Who can join: Participants must be between 1 and 18 years old and have previously taken part in the FIONA study without being permanently stopped from treatment. They must have chronic kidney disease with kidneys working at 30% or more of normal function. Participants must be taking an ACE inhibitor or ARB at the highest dose they can handle, with no changes to this treatment for at least 30 days before joining. Blood potassium levels must be within safe ranges. Children must be able to receive food normally, through bottle or cup feeding, or through feeding tubes.
Who cannot join: Children without chronic kidney disease and proteinuria, those outside the specified age range, and those unable to take ACE inhibitors or ARBs cannot join. Children with other medical conditions that might interfere with the study or who cannot follow study procedures are also excluded.
What the study involves: The main goal is to monitor the long-term safety of using finerenone alongside ACE inhibitors or ARBs over 18 months. Participants will take finerenone as tablets or granules, with doses adjusted based on age and body weight. Researchers will watch for any side effects and monitor changes in blood pressure, potassium levels, protein in urine, and kidney function throughout the study.
Medications being tested: The study uses finerenone, a non-steroidal mineralocorticoid receptor antagonist that blocks the effects of aldosterone, a hormone that can damage kidneys. It is used together with ACE inhibitors or ARBs, which are standard treatments for managing blood pressure and protecting kidney function.
Summary
All three ongoing clinical trials focus on protecting kidney function in patients with proteinuria. Two of the studies specifically target children and young adults with finerenone, while one focuses on adults with camostat mesilate. The research is concentrated across multiple European countries, with Denmark participating in all three trials.
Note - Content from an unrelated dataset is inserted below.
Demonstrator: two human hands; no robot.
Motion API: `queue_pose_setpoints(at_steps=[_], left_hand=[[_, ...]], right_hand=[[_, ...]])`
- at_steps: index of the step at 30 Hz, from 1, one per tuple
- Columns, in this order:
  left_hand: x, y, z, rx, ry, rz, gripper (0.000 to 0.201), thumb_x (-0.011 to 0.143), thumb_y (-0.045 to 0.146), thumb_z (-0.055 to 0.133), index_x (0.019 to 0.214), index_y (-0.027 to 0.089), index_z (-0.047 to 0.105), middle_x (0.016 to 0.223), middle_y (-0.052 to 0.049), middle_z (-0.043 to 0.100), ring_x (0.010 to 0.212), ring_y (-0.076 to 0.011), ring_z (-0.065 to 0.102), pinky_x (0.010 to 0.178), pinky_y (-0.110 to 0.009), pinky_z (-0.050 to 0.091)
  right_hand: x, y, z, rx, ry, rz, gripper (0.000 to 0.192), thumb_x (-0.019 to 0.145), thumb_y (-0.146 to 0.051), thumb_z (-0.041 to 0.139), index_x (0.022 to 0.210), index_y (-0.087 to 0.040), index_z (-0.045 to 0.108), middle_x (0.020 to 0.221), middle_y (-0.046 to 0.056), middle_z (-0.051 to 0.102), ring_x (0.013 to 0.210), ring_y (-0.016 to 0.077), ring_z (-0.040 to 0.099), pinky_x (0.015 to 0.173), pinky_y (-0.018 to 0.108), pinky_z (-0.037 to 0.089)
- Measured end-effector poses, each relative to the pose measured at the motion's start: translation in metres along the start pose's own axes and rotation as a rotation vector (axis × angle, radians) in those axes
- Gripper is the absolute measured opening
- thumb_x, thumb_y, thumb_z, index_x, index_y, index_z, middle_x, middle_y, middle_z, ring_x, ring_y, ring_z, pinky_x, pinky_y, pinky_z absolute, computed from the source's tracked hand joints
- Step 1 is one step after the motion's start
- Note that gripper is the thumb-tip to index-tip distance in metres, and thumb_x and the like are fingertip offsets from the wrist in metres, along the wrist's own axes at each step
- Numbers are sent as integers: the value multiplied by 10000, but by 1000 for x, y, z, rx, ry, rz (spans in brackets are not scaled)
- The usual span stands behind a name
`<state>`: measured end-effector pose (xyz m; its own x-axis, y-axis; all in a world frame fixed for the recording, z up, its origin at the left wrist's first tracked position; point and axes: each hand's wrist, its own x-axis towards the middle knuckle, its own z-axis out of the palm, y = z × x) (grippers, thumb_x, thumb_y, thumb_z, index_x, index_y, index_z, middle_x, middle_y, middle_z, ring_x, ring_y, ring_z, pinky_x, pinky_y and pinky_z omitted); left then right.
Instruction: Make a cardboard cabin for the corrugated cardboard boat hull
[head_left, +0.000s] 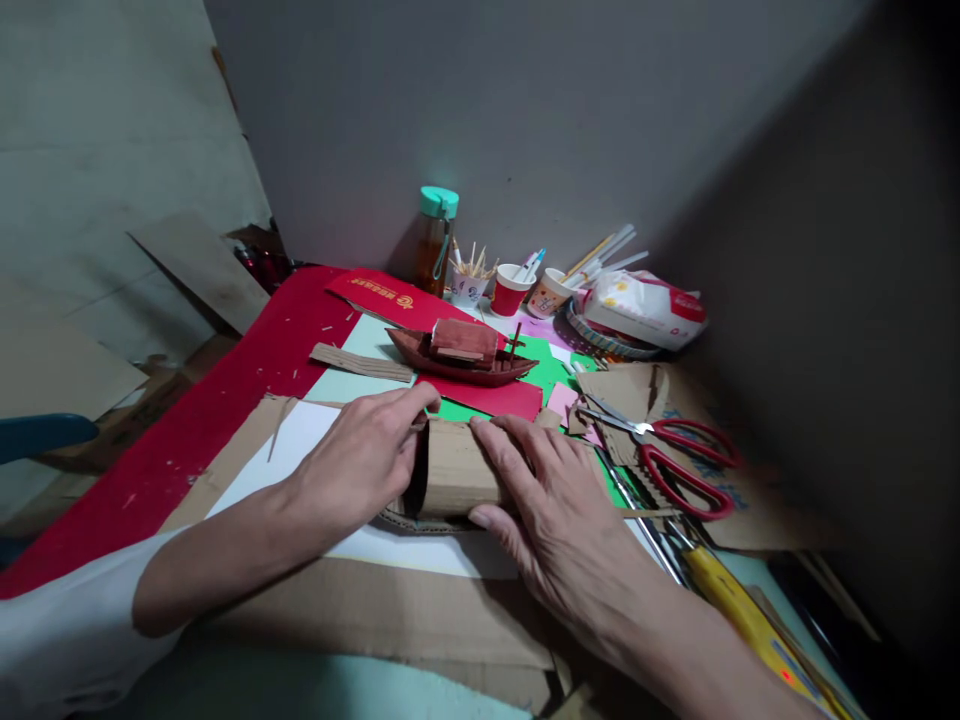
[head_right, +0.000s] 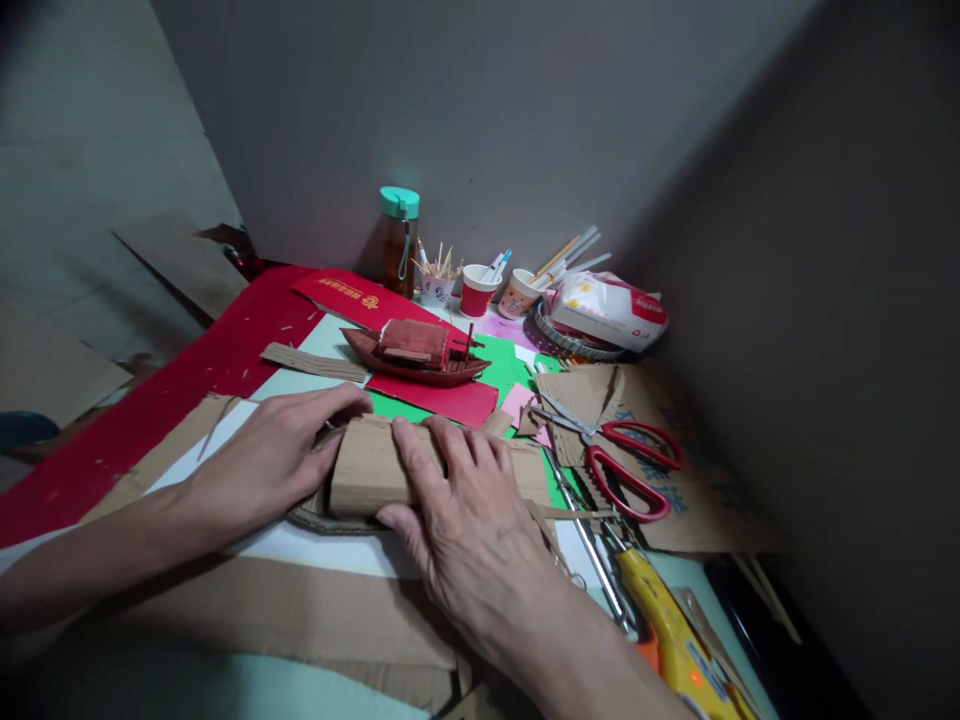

A notable pattern is the strong emphasis on finerenone as a potential treatment option. Two separate studies are examining this medication in pediatric populations—one evaluating its effectiveness over six months and another assessing its long-term safety over 18 months. These studies build on each other, with the safety study following participants from the earlier FIONA trial.
All trials require participants to continue their existing treatment with ACE inhibitors or ARBs, which are standard medications for managing kidney disease. This approach tests whether adding new medications can provide additional benefits beyond current standard care. The trials also share a common focus on monitoring kidney function, protein levels in urine, blood pressure, and potassium levels as key safety and effectiveness measures.
The geographic distribution shows strong participation from Western and Northern European countries, with all three studies available across 16 different nations. This wide availability may provide more opportunities for eligible patients to participate in research that could advance treatment options for proteinuria and chronic kidney disease.